Bullying—is it insoluble, human nature being what it is? Or are school authorities simply too busy, too pressured, too spineless, too concerned with their schools’ image, to face it squarely?
The suicide last October in Otsu, Shiga Prefecture, of a 13-year-old second-year junior high school boy who had been relentlessly bullied by classmates while teachers looked the other way reminds us how little progress has been made over the past 30 years. “Schools,” says Chiba University education scholar Daisuke Fujikawa, “are not learning the lessons of the past.”

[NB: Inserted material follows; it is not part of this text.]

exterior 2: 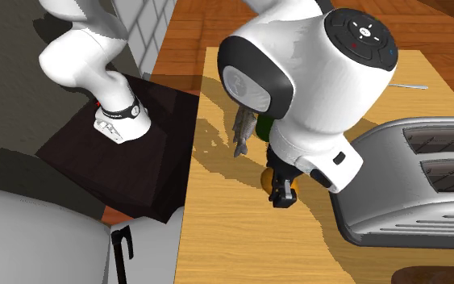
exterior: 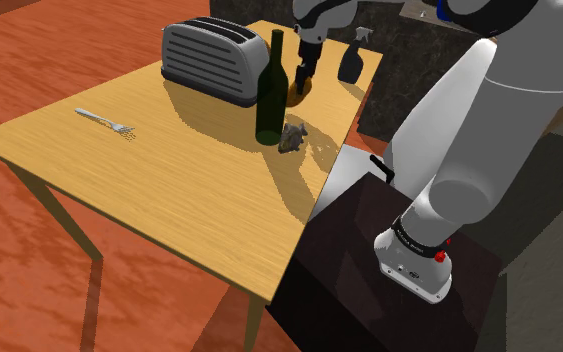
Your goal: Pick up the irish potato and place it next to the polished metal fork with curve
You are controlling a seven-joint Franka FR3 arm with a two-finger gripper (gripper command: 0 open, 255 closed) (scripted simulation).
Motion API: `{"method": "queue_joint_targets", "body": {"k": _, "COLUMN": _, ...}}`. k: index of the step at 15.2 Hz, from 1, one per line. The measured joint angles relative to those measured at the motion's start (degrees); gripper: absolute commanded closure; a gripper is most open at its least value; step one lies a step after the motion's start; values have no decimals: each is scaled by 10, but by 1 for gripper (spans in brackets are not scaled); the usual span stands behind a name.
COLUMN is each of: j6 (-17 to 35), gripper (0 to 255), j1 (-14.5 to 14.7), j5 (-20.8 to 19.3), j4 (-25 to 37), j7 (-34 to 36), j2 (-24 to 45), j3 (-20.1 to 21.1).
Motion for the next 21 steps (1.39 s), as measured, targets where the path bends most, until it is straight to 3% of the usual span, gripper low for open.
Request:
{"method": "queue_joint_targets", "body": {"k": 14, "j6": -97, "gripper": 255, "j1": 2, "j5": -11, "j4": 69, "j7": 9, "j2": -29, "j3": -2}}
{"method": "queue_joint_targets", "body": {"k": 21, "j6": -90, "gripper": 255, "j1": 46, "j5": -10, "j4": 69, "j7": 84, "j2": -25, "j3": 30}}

The education ministry officially recognizes some 77,000 “ijime” (bullying) cases a year – “the tip of the iceberg,” says Josei Seven (Aug 9). Should bullying be made a crime? In raising the question, the magazine reviews some of the tortures that apparently drove the boy to jump to his death from his family’s 14-story apartment building last October. They include routine beatings, the forced eating of dead bees, forced shoplifting, and, most notoriously, “suicide practice.” It certainly sounds criminal on the face of it, and Josei Seven detects a groundswell of feeling that the full force of the law is the only language kids who go in for that sort of thing would understand.

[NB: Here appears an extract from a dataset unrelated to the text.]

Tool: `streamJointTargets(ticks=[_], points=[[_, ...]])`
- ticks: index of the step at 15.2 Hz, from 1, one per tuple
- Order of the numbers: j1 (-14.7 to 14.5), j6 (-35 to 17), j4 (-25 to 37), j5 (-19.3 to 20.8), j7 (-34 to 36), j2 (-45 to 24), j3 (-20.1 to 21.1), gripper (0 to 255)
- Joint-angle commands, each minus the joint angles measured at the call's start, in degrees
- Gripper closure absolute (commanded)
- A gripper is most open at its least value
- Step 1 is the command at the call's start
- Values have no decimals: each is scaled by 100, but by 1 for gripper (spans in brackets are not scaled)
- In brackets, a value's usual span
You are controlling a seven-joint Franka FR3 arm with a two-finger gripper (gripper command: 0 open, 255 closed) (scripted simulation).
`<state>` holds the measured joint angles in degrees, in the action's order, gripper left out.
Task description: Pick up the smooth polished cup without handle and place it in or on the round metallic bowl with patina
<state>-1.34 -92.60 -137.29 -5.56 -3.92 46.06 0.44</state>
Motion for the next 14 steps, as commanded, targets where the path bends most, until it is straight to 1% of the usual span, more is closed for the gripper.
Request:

A counterargument is raised by Kinokuni Children’s Village Free School principal Shinichiro Hori. A “free school” is an alternative facility for kids who, whether because of bullying or for other reasons, are unable to cope with regular school. “Kids who bully others do it because their hearts are disturbed,” Hori writes. “With society foisting its ideals on them – good marks, for example – they can’t breathe. Their hearts don’t get enough oxygen. So you can punish them, or threaten them, and it might have some effect, but it doesn’t go to the root of the problem.”
What would? Nothing short of a fundamental reform of education, in his view.
“More important than anything is that children should be happy, absorbed, interested. For that to happen, teachers have to be passionate about what they do. But as it is, they’re too burdened with administrative responsibilities. Teachers need to be free to use their imaginations. Without a radical change in the top-down approach to education, I don’t see how the problem can be solved.”
Three boys in particular are considered ringleaders in the torments endured by the victim. Two have moved; the third remains in Otsu but has stopped going to school. From acquaintances, Josei Seven hears the three show no sign of repentance or reflection, no sense of having done wrong.
School kids tormenting each other must be as old as school, but “ijime” as a social problem – ordinary rough-housing getting seriously out of hand and drawing national attention – dates to the February 1986 suicide of a 13-year-old Tokyo boy who hanged himself in a shopping center washroom. He left a suicide note which mentioned, among other tortures he endured, “mock funerals” – complete with flowers and incense – with himself as mock corpse. The similarity to the “suicide practice” in Otsu 26 years later is unmistakable – a reflection of how little has changed.